Lock-The-Gate Style Community Conflicts Are Costing Mining Companies Big

Protesters in a slow march towards the gates of the Barton Moss exploration facility in England. Dave Thompson/Getty Images

Conflict between mining, oil, and gas companies and local communities poses a substantial financial risk to businesses.

And yet businesses rarely consider the full cost of this conflict, a study finds.

A world-class mining project with capital expenditure of between $3 billion and $5 billion could suffer roughly $20 million a week of delayed production.

Communities often respond strongly to proposed developments by industries such as oil and gas which generate social and environmental risks for local populations.

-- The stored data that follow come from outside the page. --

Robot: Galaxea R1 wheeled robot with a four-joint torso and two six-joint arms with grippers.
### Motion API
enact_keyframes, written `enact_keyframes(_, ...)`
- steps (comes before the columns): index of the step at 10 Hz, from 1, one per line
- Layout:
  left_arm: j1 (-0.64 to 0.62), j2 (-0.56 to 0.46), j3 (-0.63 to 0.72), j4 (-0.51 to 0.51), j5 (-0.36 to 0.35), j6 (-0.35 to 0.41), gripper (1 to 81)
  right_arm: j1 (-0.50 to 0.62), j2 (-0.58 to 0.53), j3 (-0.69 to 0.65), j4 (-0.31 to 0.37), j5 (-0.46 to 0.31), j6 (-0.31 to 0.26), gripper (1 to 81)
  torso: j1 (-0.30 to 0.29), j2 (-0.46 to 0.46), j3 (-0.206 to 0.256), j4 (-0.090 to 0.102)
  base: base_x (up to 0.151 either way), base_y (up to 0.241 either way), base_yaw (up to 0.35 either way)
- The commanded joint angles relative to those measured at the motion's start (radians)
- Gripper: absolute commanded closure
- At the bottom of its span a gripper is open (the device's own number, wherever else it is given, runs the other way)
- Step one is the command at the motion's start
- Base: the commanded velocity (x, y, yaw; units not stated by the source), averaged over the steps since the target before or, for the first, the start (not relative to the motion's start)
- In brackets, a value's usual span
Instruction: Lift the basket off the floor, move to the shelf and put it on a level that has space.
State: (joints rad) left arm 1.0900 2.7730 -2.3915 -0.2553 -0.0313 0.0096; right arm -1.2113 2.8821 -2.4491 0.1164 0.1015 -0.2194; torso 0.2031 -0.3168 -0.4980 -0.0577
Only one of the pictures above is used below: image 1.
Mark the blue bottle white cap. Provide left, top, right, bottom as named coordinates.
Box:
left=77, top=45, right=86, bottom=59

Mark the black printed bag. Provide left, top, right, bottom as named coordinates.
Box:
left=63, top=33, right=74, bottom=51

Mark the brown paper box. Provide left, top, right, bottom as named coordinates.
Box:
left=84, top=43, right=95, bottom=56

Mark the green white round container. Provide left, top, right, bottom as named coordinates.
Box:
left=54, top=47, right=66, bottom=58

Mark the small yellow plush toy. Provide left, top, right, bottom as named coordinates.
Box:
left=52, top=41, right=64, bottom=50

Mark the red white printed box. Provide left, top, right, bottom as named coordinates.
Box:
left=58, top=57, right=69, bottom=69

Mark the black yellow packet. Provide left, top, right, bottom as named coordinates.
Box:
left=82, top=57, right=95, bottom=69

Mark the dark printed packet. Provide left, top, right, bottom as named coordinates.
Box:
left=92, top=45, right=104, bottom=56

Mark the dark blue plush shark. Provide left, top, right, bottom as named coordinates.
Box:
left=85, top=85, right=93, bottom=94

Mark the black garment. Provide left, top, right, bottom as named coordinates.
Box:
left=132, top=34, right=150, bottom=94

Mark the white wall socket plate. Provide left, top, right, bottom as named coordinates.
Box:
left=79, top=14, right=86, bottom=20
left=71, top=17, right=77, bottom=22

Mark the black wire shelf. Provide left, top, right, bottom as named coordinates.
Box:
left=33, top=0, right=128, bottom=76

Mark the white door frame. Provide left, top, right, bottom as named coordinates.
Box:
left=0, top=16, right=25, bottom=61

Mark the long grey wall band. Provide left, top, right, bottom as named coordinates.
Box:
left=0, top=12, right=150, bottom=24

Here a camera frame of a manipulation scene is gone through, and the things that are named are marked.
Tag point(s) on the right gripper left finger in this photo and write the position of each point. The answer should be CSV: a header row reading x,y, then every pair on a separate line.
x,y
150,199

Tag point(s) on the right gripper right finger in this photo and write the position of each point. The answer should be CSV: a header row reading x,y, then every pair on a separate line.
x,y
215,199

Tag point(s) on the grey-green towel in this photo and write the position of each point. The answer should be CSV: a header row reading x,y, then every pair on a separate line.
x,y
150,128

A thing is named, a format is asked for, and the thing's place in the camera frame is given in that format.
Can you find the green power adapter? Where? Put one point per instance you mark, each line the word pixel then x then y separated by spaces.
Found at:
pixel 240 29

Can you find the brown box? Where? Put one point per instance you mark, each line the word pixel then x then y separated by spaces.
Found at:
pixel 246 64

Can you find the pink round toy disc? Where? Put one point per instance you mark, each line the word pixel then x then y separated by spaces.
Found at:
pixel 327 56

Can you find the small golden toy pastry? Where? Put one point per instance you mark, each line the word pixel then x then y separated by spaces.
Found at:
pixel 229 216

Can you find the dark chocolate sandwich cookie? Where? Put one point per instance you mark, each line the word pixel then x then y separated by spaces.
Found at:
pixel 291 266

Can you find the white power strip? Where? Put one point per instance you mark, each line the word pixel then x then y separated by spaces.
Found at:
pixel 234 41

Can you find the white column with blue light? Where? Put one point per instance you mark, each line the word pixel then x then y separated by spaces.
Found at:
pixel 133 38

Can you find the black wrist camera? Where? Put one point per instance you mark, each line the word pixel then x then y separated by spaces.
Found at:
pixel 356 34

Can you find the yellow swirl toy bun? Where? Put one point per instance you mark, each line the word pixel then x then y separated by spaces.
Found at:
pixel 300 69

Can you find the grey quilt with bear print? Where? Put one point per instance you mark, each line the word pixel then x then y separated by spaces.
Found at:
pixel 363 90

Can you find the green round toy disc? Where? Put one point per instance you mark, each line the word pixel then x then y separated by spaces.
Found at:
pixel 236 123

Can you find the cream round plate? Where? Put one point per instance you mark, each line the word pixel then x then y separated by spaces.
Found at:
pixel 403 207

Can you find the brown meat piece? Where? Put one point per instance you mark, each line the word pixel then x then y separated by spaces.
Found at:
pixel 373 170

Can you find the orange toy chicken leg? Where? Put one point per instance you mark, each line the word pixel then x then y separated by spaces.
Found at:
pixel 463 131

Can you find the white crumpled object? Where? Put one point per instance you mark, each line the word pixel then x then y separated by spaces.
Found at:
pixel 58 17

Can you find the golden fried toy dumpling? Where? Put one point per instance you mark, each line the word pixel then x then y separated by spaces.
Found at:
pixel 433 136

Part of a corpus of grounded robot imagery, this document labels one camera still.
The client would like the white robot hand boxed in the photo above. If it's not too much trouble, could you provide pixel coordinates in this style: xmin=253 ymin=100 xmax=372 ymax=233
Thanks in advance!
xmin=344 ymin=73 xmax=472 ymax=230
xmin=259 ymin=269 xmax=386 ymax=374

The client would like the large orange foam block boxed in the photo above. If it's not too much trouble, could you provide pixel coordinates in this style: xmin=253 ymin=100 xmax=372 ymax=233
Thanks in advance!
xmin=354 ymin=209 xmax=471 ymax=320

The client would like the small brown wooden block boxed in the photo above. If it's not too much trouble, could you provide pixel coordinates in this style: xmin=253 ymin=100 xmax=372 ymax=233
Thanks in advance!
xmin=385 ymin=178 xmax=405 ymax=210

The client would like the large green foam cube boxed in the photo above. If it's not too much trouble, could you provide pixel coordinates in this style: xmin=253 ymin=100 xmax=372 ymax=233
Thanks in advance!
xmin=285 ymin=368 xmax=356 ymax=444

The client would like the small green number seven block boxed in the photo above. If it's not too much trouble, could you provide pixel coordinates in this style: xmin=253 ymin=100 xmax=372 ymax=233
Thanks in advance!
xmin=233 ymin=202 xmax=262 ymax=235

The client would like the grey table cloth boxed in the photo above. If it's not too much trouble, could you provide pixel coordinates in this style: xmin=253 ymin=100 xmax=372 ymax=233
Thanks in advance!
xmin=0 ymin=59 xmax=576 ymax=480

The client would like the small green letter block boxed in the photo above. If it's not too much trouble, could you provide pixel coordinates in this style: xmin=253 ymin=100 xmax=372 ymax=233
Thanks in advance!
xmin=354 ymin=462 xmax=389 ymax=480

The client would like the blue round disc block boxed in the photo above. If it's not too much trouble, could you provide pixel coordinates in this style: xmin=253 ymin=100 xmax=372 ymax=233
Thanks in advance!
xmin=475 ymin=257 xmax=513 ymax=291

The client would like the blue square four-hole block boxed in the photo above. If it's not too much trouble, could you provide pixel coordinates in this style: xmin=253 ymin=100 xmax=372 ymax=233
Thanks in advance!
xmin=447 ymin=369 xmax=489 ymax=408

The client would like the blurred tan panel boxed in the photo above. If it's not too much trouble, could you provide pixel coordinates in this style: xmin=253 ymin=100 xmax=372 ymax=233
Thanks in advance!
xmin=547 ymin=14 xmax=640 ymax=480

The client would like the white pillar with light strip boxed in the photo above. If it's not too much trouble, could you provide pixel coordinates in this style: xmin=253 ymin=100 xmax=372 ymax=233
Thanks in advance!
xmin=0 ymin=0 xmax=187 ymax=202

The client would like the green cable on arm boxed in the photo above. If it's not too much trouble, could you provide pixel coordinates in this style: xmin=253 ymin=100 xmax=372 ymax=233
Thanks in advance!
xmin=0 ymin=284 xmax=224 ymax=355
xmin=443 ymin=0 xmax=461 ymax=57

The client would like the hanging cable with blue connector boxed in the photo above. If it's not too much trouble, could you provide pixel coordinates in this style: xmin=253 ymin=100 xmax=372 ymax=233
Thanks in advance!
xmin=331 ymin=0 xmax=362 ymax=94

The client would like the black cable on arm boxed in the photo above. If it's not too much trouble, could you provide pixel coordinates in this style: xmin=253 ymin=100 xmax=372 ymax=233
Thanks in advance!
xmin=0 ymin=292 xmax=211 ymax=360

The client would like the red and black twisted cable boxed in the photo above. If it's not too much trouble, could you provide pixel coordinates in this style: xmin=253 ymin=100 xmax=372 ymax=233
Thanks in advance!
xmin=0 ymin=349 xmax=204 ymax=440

Daniel Franks of the University of Queensland, Anthony Bebbington of the Clark University in the US and colleagues interviewed 45 professionals in industries involved in natural resource extraction.

They also examined 50 case studies of extraction projects worldwide involving prolonged conflict, and conducted 136 interviews for in-depth research in Peru.

Case research revealed that the most common issues in dispute were environmental, such as water contamination or competition for natural resources.

Interviewees cited project delays as the most frequent cost, noting that delays can cost roughly $20 million per week for mining projects valued between $3 billion to 5 billion.

The highest costs were due to the value lost when projects could not be pursued. The results suggest that financial risks associated with conflict provide an incentive for companies to minimize environmental and social risk to local populations.

Understanding the relationships between environmental, social, and business risk might help shape better outcomes for communities and companies, according to the authors.

The study, “Conflict translates environmental and social risk into business costs,” is published in PNAS (Proceedings of the National Academy of Sciences).